Everything from the line containing "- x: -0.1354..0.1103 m" to the end of the material, both ends included, should be repeated exactly; please give only those lines.
:: GIVEN DATA
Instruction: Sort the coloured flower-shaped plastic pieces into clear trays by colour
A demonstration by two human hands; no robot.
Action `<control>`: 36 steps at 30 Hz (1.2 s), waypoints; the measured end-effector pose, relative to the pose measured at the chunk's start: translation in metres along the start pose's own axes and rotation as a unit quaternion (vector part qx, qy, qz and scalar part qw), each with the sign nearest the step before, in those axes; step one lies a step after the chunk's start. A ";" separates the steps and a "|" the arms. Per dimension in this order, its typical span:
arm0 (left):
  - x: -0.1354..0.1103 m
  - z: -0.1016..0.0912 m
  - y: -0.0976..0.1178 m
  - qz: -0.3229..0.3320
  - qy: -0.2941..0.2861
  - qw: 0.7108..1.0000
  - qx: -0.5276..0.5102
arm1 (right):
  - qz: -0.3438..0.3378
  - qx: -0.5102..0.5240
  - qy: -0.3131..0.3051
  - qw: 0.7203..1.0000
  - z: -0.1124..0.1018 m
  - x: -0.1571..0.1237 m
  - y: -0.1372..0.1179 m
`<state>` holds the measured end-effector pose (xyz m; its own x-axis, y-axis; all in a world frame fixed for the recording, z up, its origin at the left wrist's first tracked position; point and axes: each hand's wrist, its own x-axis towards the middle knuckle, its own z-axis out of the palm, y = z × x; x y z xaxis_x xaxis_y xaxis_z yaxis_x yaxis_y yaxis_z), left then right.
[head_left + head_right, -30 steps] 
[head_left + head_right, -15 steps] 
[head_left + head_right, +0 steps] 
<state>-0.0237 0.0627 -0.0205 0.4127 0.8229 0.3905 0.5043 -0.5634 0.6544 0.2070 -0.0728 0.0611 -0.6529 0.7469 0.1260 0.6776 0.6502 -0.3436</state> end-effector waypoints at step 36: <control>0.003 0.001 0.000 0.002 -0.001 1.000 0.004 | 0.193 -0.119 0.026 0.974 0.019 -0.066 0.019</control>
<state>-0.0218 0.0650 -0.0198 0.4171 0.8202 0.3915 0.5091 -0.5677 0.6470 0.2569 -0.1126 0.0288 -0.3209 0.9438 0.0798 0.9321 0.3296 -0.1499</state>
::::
THE COMPLETED TASK:
  - x: -0.1354..0.1103 m
  - z: -0.1016..0.0912 m
  - y: -0.0976..0.1178 m
  - qz: -0.3229..0.3320
  - qy: -0.2941..0.2861
  - qw: 0.7108..1.0000
  - qx: -0.5276..0.5102
arm1 (right):
  - qz: -0.3438..0.3378
  - qx: -0.5102..0.5240
  - qy: -0.3131..0.3051
  - qw: 0.7203..1.0000
  - z: -0.1124..0.1018 m
  - x: -0.1571..0.1237 m
  - y: -0.1372..0.1179 m
`<state>` holds the measured end-effector pose (xyz m; its own x-axis, y-axis; all in a world frame fixed for the recording, z up, its origin at the left wrist's first tracked position; point and axes: each hand's wrist, its own x-axis towards the middle knuckle, its own z-axis out of the palm, y = z × x; x y z xaxis_x xaxis_y xaxis_z yaxis_x yaxis_y yaxis_z), left then right.
[head_left + head_right, -30 steps] 
[head_left + head_right, -15 steps] 
[head_left + head_right, +0 steps] 
<state>-0.0237 0.0627 -0.0205 0.4127 0.8229 0.3905 0.5043 -0.5634 0.6544 0.2070 -0.0728 0.0611 -0.6529 0.7469 0.1260 0.6776 0.6502 -0.3436</state> end-effector waypoints at step 36: <control>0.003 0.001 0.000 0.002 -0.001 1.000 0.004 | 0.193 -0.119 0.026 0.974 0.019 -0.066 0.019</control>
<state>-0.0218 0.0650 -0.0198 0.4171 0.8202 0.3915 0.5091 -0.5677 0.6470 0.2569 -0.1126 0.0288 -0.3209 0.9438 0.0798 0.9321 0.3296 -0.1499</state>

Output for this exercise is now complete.